(were interviewed 1.500 persons aged 18 and over, margin of error doesn’t exceed 0.03)

  • 1. In the fourth quarter “economic feeling” of Belarusians virtually “stiffened” at the former level: in spite of the fact that last year was a year of the real income growth for the overwhelming majority, 41% of respondents said it had turned out to be more difficult than the previous one; the same number of people said “it had been the same”, and it had been “easier” for 14% only. In comparison with the third quarter, the ratio of those whose financial standing had improved for the last three months and those whose financial standing had become worse remained approximately the same (14.7% vs. 25% in September and 17.4% vs. 26.7% in December). The number of those who consider that “in general the state of things is developing in our country in the wrong direction” still considerably exceeds the number of those who gave the opposite answer (47.4% vs. 34.1% in September and 46.1% vs. 33.5% in December). It is not surprising that the majority of Belarusians appraise their nearest future more skeptically than optimistically: 23.3% of respondents believe that the socio-economic situation will improve in Belarus within the next few years, and 29.7% – it will become worse (in September the ratio was 18.4% vs. 27.8%). As it can be seen, unsteadiness of the economic stabilization that many experts are talking about is also felt by millions of our fellow citizens. Thus, assessing the “success of the Belarusian economic model” a third of respondents said that “Belarusian economy enjoyed no success”, another 28.4% – “Belarusian economy would not be a success but for the Russian aid”, and 28.1% only consider that “success of Belarusian economy is explained by inner reasons”.

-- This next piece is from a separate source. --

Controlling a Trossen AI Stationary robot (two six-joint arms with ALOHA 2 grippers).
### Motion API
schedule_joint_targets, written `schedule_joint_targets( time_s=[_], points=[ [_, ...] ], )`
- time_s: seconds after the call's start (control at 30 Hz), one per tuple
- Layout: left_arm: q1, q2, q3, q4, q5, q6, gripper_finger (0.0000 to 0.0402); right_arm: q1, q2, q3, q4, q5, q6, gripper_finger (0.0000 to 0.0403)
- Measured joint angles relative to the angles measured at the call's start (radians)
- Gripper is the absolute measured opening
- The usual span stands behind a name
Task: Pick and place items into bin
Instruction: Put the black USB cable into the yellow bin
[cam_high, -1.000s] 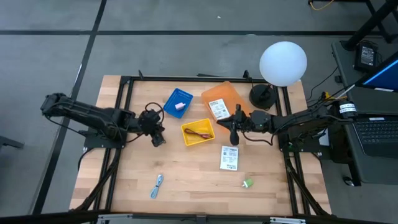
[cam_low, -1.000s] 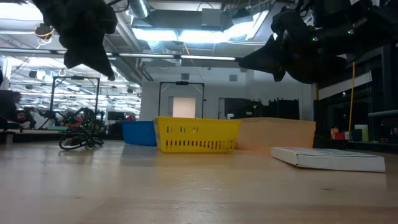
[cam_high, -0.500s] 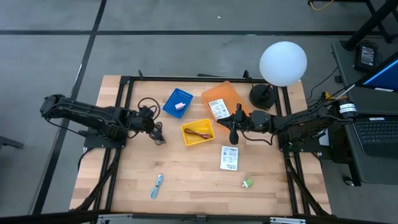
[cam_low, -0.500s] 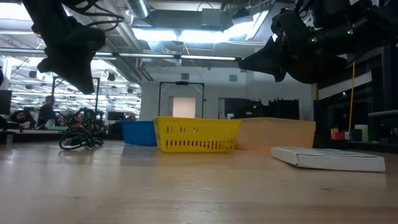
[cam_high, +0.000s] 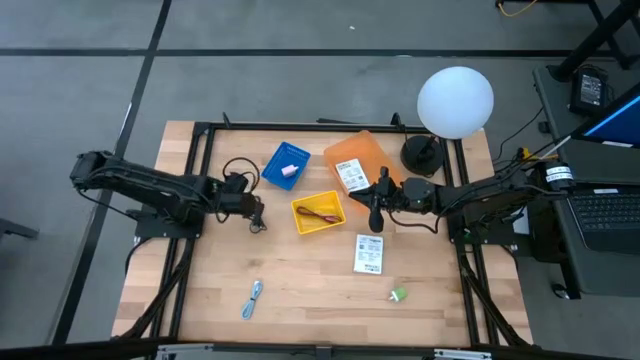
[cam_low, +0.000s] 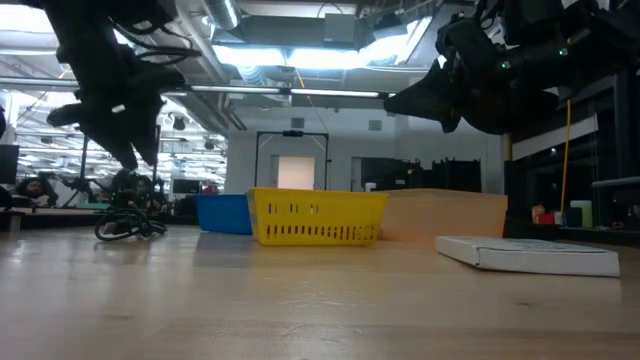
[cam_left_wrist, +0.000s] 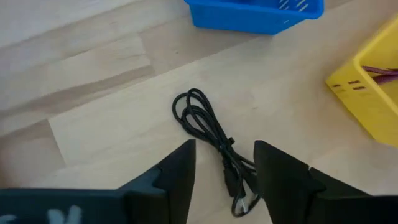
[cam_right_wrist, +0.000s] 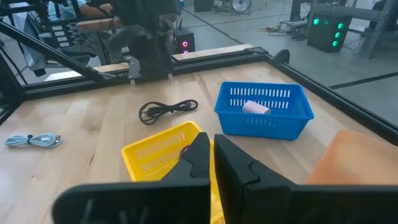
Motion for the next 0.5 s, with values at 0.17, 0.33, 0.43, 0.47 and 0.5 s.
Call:
schedule_joint_targets(
  time_s=[0.17,0.33,0.43,0.47,0.5],
  points=[
    [0.000,0.121,0.000,0.067,-0.015,-0.024,0.0166,0.000,0.000,0.000,-0.004,0.000,0.000,0.0006],
    [0.000,0.228,0.000,0.083,0.016,-0.058,0.0165,0.000,0.000,0.000,-0.005,0.000,-0.001,0.0006],
    [0.000,0.280,0.000,0.086,0.030,-0.111,0.0166,0.000,0.000,0.000,-0.005,0.000,-0.001,0.0006],
    [0.000,0.296,0.000,0.091,0.034,-0.124,0.0167,0.000,0.000,0.000,-0.005,0.000,-0.002,0.0006],
    [0.000,0.312,0.000,0.102,0.037,-0.133,0.0168,0.000,0.000,0.000,-0.005,0.000,-0.002,0.0006]
  ],
)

  • 2. The unsteadiness inevitably influences attitude of Belarusians to the authorities. Thus, Belarusians consider the president to be the main person responsible for the present crisis (41%), the government ranks second (39.1%), and opposition is being blamed by 11.5%, Europe – by 10.9%, Russia – by 7.5%. At the same time the “authorities’ culpability level” has decreased in the eyes of the population: in March 48.6% considered the president responsible for the crisis, and 46.6% – the government. Skeptical attitude towards one’s financial standing begins to spread to the economic policy of the authorities. For instance, almost half of respondents (46.7%) heard that in September president A. Lukashenko demanded that the boards of directors of confectionary plants “Kommunarka” and “Spartak” be done away with and both enterprises be placed under control of the state, and the majority of them (36.1%) do not approve of the decision as it contradicts Belarusian legislation (21.1% approve of it as “the plants were privatized illegally at one time”, and another 10.9% approve of it, in spite of the fact that the decision contradicts Belarusian legislation). At that not only certain decisions begin to be called in question more and more, but the ideology of the authorities’ economic policy itself. Thus, 56.2% of respondents did not agree with the recent statement of A. Lukashenko that “Market ideology was thrust on us to destroy the economy we had had” (only 24% agreed with it); 52.6% did not agree with the statement that “The basis of policy, mine in the first place, is honesty and justice. It is the basis of everything, including economy, however strange it might seem” (34.5% agreed), and 48.9% did not agree with the statement “We mustn’t pick on what was going on in 1917 and in general pulp the good ideas with which Lenin and his team agreed to the revolution” (35.1% agreed).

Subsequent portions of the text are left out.